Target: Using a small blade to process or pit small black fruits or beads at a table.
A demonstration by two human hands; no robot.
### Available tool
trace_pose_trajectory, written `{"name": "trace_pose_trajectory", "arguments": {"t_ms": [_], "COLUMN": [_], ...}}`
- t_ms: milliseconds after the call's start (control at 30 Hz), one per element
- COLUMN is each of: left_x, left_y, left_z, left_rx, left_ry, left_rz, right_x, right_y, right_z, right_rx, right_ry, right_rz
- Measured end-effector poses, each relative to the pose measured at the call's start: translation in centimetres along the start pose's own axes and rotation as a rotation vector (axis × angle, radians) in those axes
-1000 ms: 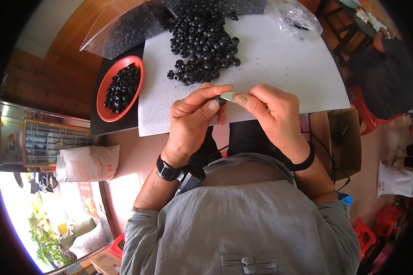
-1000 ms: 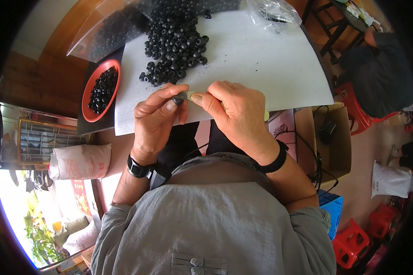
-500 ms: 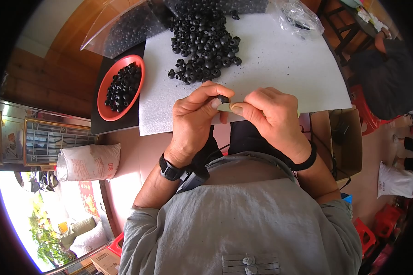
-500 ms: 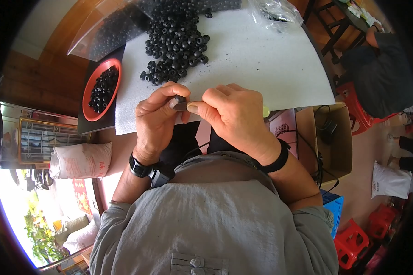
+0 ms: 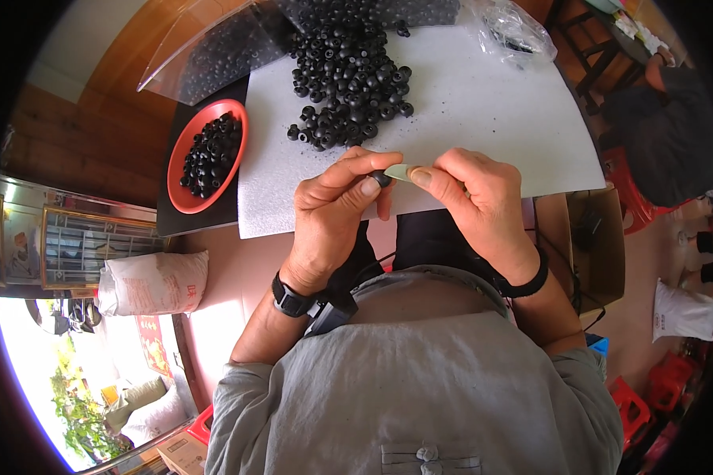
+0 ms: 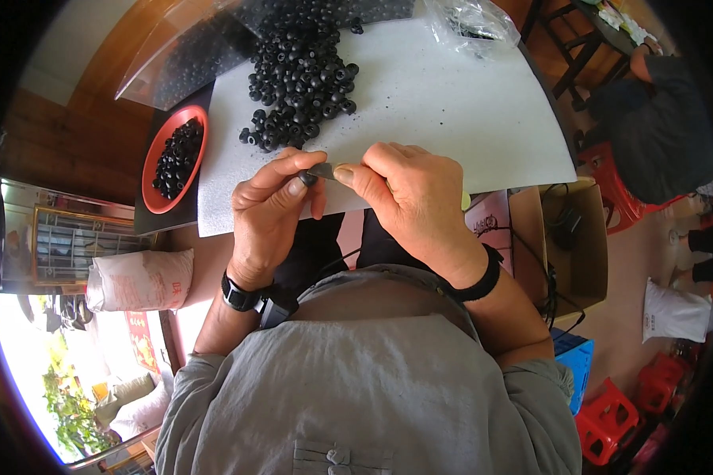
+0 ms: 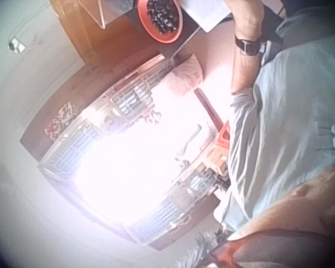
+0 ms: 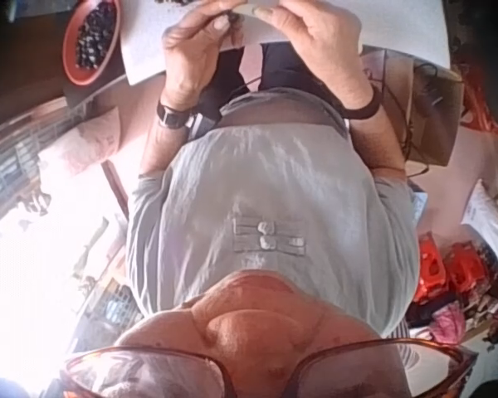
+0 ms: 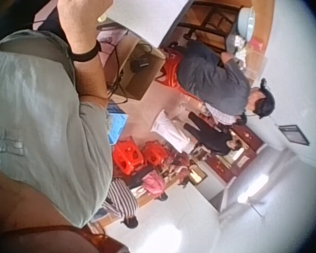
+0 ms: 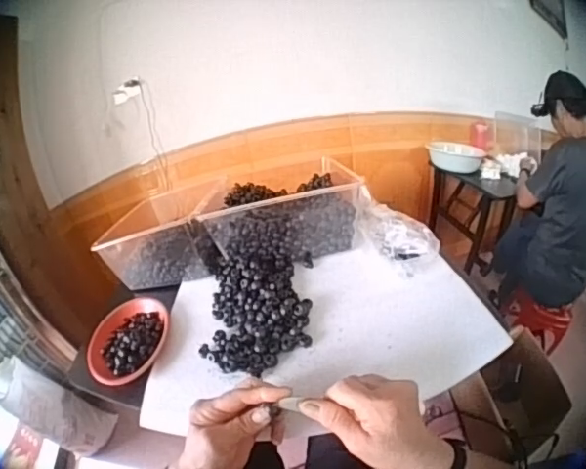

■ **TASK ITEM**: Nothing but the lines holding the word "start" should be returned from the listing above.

■ **SOLUTION TO THIS PROBLEM**:
- t_ms: milliseconds after the call's start (control at 30 Hz), one per element
- Measured end-effector poses, each relative to the pose measured at the call's start: translation in centimetres along the start pose's own axes and rotation as a rotation vector (axis × angle, radians) in those axes

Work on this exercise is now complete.